[[ Records shown open ]]
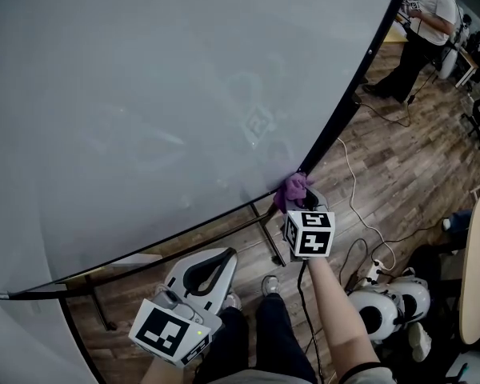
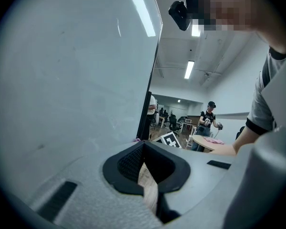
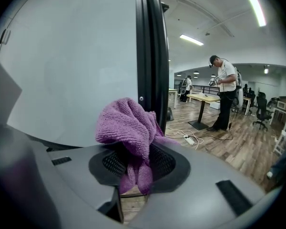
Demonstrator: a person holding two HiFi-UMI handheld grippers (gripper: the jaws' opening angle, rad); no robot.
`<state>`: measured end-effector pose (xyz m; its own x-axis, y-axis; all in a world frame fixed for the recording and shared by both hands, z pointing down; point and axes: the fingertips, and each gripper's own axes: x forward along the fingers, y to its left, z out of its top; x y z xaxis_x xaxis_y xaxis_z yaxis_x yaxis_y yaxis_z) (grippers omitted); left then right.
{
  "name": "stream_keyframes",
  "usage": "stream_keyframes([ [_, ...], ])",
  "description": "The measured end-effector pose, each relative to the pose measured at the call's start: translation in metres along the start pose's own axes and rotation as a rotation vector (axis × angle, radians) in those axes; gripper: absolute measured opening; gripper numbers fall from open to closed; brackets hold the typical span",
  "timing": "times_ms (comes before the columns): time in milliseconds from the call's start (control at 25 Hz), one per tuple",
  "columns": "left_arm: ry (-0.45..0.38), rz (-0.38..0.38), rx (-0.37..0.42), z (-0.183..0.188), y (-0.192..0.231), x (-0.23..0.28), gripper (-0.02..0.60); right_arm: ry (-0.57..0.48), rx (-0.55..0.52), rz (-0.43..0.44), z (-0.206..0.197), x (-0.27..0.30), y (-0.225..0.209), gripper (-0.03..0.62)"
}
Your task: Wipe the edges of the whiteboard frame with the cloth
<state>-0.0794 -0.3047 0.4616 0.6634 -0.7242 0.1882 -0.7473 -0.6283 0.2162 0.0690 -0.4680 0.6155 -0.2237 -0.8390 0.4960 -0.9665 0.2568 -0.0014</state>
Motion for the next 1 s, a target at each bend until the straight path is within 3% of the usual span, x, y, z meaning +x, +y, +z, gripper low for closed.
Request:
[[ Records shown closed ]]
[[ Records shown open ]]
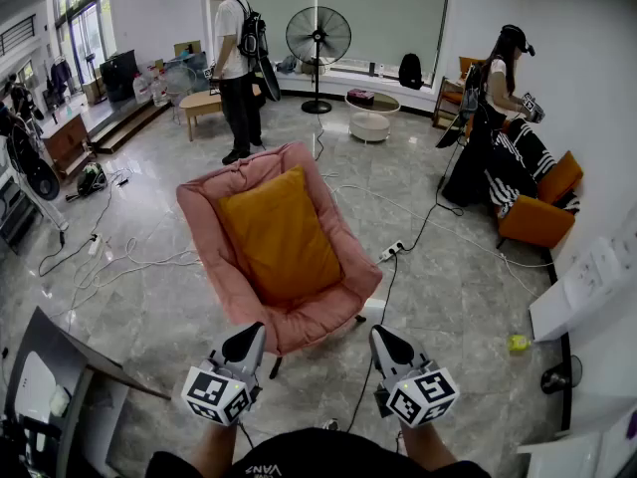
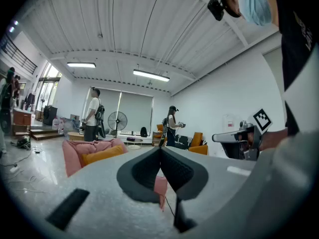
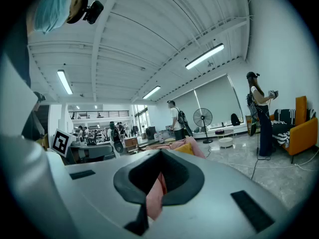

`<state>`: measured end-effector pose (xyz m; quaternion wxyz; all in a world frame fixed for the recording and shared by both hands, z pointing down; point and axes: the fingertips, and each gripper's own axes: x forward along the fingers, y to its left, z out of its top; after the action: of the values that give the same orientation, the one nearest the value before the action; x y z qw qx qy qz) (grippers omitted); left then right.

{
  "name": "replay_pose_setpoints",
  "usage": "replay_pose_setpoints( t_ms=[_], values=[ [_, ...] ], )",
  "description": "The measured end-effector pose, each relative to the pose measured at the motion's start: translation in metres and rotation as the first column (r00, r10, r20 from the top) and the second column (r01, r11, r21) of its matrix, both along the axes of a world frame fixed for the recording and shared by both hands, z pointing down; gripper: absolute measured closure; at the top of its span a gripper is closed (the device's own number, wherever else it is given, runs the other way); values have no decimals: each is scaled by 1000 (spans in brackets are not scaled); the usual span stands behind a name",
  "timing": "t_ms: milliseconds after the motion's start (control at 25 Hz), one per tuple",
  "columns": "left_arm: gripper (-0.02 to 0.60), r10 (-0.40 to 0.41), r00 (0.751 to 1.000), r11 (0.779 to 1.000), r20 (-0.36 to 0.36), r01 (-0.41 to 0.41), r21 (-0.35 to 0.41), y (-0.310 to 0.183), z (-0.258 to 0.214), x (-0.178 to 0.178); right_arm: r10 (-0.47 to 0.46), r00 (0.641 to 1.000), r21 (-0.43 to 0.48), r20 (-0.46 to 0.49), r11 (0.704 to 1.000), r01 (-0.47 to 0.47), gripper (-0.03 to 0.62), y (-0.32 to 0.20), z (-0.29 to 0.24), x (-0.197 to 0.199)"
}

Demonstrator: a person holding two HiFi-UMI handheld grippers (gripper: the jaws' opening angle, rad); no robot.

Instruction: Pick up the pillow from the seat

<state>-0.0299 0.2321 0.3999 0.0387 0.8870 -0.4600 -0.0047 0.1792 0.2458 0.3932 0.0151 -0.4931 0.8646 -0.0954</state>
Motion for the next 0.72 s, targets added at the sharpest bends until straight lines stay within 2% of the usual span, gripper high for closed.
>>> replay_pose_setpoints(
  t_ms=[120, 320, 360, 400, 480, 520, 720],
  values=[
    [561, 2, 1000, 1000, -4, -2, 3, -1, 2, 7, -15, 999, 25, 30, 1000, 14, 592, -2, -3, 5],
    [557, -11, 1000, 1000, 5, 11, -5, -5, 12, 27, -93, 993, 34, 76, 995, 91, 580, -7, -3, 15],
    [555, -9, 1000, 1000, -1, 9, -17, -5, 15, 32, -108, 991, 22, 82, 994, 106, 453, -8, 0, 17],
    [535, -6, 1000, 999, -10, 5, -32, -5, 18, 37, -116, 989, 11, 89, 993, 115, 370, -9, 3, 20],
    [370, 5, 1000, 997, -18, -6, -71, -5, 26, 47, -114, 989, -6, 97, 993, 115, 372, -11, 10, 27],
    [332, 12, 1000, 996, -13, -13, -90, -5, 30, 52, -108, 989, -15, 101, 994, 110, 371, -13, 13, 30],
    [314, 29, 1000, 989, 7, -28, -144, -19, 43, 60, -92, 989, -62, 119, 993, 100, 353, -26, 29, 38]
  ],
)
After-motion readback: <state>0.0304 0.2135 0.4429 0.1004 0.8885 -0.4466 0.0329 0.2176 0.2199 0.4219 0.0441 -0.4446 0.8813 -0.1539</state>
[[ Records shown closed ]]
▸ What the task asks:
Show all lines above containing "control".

▸ Exercise output:
  "timing": "times_ms (comes before the columns): time in milliseconds from the call's start (control at 25 Hz), one per tuple",
  "timing": "t_ms: milliseconds after the motion's start (control at 25 Hz), one per tuple",

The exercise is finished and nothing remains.